Unfortunately for the military and for the government, there had been a survivor who was successful in escaping the village. Rufina Amaya, the only survivor, was able to retell the accounts of those horrific days.

== Rufina Amaya ==
Rufina Amaya, the only survivor of El Mozote massacre, was 38 at the time of the killings. With the help of her testimony, the Truth Commission was able to investigate the happenings of those days and bring to light the crime committed by the military. She was able to elude the military's brutality by swift action. Rufina Amaya's four children were all taken away from her before the military proceeded with taking Amaya and 22 other women up to a hill. Amaya recounts how she saw a mountain of dead people stacked on top of each other, and at that moment she hurried to jump in a bush. Amaya was last in the line of women being taken to be executed. Amaya remained in the bush though the night where she heard children and babies screaming in horror. Amaya stated that she heard a child say, "Mama they are killing us!". Amaya then dug a hole where she screamed and then everything went silent. She was able to escape after that night.
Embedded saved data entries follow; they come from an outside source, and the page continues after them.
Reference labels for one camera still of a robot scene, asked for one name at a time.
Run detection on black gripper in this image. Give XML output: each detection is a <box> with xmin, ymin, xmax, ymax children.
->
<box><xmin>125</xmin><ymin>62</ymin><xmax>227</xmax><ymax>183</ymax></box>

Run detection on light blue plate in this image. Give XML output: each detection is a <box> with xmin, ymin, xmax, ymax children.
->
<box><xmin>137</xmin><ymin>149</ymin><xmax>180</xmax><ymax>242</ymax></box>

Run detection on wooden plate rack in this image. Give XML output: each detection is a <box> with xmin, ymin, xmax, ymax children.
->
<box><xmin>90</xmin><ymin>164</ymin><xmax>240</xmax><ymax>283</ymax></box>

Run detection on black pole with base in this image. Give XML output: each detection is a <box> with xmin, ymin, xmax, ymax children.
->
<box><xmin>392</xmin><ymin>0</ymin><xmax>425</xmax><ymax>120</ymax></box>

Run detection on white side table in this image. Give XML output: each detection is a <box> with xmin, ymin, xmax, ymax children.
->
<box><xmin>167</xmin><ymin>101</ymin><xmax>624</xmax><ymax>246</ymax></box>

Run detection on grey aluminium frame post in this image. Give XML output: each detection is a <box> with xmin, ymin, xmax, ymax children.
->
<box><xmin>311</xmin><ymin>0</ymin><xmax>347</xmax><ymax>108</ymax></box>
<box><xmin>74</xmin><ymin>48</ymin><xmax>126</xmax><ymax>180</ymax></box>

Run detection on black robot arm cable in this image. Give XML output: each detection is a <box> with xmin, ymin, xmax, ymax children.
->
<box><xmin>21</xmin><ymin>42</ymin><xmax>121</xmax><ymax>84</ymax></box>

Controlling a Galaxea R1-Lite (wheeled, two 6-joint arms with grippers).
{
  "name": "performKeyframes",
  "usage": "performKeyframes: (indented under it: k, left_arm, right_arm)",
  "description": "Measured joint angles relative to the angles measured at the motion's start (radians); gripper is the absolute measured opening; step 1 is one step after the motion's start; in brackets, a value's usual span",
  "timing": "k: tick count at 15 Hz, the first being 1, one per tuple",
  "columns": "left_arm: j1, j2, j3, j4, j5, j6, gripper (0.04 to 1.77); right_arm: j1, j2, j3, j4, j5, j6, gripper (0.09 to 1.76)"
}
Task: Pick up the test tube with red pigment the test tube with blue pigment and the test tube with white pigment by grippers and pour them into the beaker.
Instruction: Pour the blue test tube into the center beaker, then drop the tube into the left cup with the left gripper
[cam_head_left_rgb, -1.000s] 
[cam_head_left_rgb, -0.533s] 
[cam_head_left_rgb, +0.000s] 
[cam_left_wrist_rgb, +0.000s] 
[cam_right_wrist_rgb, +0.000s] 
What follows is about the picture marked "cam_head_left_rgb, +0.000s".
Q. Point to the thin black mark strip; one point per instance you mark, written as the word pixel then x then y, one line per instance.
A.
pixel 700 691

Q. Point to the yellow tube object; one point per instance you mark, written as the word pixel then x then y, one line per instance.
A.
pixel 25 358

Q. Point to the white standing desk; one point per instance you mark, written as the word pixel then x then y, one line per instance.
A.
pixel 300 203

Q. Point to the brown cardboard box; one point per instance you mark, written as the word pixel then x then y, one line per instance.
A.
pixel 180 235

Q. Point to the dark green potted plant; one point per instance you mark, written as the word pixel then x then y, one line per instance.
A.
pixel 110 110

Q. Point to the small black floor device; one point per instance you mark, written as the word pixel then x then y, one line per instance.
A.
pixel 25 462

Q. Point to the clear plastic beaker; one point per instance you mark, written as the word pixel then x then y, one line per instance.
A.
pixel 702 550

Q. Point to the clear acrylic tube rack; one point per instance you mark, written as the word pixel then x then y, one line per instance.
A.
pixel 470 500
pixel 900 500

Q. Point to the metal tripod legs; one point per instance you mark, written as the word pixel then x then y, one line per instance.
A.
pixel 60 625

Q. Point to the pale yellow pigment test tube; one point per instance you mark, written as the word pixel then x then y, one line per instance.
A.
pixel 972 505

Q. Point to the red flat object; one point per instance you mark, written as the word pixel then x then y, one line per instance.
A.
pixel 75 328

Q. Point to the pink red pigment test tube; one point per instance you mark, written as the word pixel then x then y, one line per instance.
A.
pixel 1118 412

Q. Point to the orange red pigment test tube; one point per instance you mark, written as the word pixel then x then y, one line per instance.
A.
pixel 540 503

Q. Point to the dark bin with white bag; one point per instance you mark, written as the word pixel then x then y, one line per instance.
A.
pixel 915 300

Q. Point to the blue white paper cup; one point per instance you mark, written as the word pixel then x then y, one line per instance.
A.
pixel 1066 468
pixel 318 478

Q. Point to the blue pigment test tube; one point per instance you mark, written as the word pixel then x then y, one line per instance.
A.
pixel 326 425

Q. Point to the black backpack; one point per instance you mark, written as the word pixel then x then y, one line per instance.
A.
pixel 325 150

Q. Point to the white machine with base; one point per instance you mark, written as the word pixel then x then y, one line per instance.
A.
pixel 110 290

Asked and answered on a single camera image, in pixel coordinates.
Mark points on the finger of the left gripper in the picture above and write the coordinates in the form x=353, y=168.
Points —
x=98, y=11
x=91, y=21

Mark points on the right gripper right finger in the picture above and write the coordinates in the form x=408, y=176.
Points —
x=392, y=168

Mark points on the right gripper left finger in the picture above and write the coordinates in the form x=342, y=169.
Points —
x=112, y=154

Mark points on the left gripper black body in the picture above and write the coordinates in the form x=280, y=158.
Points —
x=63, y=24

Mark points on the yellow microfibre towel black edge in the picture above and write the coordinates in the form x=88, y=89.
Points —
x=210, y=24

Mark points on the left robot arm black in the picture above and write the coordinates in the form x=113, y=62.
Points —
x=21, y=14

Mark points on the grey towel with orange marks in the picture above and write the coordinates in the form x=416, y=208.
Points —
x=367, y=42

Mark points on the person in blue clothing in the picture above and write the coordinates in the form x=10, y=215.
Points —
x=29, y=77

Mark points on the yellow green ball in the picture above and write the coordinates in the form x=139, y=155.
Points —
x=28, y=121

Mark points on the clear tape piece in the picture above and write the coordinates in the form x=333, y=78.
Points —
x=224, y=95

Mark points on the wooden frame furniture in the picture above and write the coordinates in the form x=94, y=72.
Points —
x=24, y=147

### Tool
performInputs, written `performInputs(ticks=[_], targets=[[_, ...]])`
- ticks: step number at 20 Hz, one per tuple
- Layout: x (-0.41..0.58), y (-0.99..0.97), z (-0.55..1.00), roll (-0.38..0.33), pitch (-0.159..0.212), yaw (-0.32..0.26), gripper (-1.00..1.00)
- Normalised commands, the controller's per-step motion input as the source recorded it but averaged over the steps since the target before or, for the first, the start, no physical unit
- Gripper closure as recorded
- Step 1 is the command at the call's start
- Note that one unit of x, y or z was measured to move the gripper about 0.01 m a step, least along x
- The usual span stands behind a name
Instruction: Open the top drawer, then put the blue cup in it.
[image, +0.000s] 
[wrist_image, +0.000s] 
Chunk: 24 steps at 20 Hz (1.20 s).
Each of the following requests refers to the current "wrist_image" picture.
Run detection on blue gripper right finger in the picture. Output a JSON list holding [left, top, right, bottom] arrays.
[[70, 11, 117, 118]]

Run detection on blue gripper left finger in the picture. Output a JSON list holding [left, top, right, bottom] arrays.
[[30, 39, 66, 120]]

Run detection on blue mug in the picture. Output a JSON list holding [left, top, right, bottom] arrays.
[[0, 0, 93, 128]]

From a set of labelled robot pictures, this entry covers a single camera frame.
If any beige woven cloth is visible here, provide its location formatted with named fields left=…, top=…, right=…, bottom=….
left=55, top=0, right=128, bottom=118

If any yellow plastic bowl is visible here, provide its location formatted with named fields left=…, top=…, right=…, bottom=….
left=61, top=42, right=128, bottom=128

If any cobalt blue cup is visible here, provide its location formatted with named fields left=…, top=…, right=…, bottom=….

After being interviewed, Amaya's testimony made headlines in the Washington Post and the New York Times. After the story of the massacre was published, it made the investigation easier for the Truth Commission because the government could not interfere with the investigations. Also with the testimony of Rufina Amaya, the government and the military officers responsible for the massacre could not deny the genocide. Rufina Amaya provided a great contribution to the investigation of the El Mozote massacre. Amaya's testimony was able to open doors and answer questions that were important to understand the massacre. Amaya died at the age of 64 in 2007.

== Mural ==
To recognize the massacre and honor those who lost their lives, the residents of El Mozote commissioned visual artist Claudia Bernardi to direct a mural project as a way of restoring a sense of unity and community among the people of the village who were impacted by the massacre. The mural was completed on the 25th anniversary of the massacre and was created by the community's children.